● ACTIVITY
Hunt through the entries for the word "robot" and copy each line in which it appears.

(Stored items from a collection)
[Start of section]

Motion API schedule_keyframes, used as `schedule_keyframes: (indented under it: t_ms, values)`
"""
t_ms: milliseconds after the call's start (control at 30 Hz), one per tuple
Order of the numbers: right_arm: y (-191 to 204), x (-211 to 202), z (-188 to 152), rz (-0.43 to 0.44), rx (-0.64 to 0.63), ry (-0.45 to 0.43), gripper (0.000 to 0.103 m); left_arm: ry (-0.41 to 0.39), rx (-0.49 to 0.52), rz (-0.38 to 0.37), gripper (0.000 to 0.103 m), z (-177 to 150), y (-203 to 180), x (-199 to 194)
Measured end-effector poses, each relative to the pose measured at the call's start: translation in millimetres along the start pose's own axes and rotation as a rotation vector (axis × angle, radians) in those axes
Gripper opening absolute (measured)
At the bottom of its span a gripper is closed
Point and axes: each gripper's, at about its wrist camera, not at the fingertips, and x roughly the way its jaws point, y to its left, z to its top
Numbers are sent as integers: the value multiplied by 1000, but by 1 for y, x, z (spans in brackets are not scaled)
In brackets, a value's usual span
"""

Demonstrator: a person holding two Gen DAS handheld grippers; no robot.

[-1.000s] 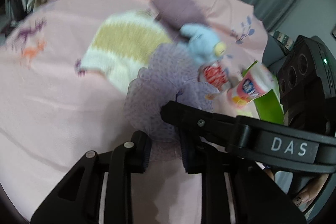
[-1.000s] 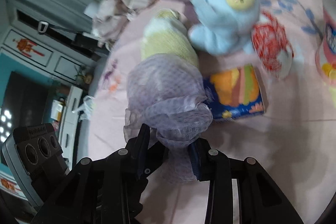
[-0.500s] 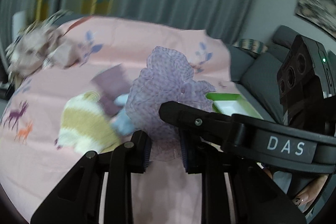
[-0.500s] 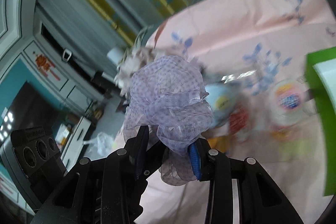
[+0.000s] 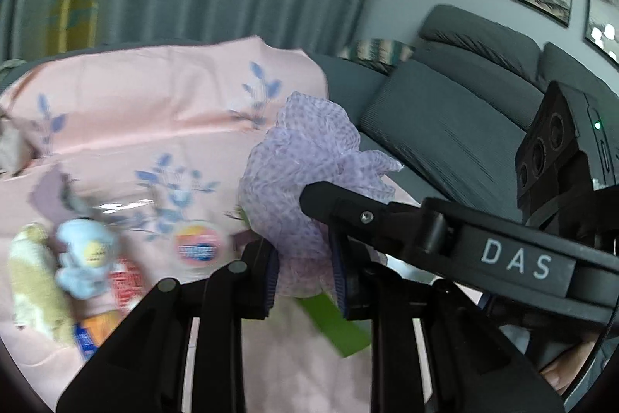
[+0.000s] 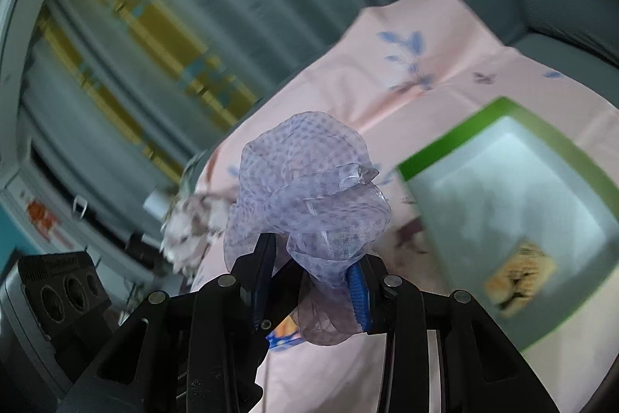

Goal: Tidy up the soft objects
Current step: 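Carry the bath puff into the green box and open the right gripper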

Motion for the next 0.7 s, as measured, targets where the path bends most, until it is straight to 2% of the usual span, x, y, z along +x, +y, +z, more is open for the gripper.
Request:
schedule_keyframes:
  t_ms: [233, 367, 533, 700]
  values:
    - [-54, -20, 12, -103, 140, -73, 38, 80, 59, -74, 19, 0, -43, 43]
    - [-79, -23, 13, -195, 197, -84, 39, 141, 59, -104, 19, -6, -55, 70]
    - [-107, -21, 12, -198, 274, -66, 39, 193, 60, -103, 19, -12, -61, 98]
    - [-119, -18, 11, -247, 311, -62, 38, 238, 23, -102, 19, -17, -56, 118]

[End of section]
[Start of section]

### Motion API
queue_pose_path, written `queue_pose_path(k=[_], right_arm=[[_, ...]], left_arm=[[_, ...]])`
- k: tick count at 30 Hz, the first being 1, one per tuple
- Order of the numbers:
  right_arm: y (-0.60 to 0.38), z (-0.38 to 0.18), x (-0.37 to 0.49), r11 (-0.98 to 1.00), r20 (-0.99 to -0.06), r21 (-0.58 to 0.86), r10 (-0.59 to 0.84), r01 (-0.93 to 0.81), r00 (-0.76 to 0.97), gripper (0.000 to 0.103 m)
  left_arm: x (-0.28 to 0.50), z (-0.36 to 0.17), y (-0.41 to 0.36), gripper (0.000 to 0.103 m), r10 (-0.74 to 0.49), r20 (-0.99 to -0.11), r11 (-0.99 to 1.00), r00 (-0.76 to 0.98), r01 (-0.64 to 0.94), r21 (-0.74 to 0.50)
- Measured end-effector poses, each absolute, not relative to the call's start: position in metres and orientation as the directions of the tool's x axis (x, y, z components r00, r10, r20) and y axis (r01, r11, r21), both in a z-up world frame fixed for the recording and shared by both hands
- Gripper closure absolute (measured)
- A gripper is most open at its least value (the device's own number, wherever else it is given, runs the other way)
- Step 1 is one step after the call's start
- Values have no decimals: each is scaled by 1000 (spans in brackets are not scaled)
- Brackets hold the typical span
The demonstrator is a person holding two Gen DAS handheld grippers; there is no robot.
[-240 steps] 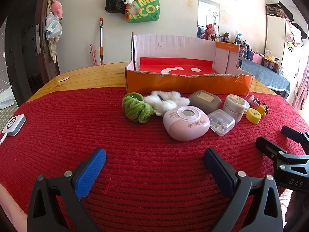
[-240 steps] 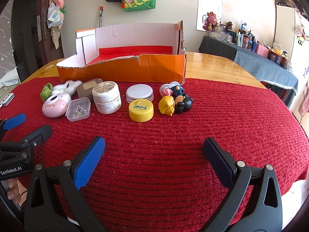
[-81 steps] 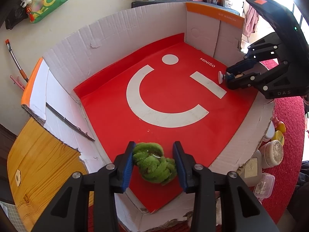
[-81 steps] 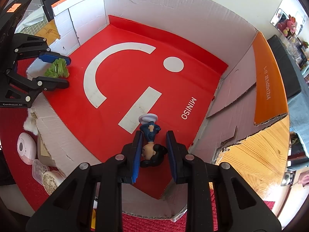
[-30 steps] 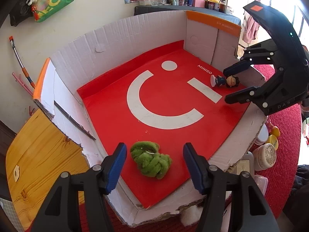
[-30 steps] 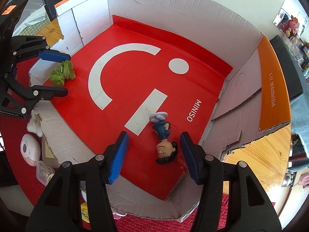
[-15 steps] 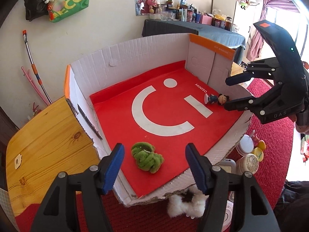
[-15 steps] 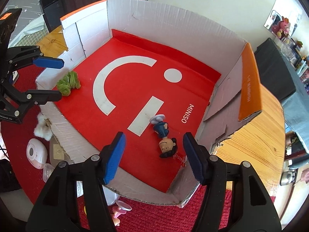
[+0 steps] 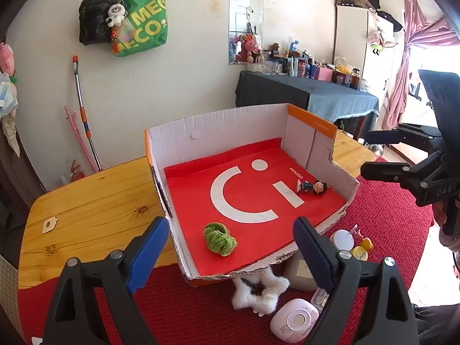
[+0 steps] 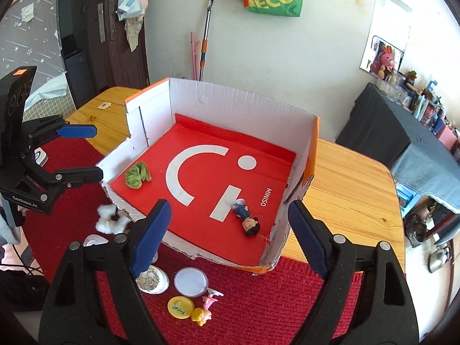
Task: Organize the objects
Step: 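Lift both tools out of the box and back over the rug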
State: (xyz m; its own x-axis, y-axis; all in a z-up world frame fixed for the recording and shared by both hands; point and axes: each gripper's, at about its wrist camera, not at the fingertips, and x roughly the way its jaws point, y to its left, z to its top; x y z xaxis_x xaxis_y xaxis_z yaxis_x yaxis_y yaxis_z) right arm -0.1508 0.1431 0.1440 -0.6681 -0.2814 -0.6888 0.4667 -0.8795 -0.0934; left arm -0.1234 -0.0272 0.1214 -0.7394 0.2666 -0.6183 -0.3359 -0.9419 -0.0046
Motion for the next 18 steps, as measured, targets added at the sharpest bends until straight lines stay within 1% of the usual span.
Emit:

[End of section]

● COMPLETED TASK
Demonstrator: a person holding two Gen DAS handheld grippers; no robot.
The demonstrator is a person holding two Gen DAS handheld grippers; there is no robot.

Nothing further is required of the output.